Work instructions:
Your reply should be a single number, the count of lines in the records that contain the string "Please".

Start of Records for this exercise

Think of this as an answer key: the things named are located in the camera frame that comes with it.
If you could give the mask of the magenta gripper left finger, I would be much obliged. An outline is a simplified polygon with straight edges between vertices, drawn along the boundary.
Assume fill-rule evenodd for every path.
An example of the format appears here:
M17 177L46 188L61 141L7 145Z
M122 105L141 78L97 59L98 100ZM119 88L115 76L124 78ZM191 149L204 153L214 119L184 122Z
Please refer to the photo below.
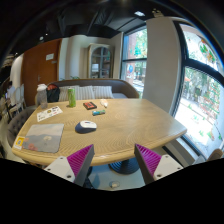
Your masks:
M94 145L91 144L68 157L59 156L45 168L45 171L75 183L78 186L83 186L93 157Z

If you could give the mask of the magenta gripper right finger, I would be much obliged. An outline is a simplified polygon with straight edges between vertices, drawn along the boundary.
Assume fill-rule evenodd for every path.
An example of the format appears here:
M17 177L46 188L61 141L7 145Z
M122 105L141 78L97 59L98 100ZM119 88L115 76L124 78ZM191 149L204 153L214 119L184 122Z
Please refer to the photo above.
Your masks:
M135 145L134 154L145 184L150 184L182 169L182 166L168 154L159 155L139 144Z

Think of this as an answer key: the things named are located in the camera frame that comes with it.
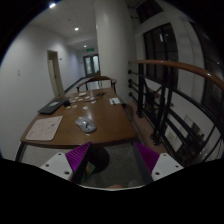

End of Records for this exercise

Written answer:
2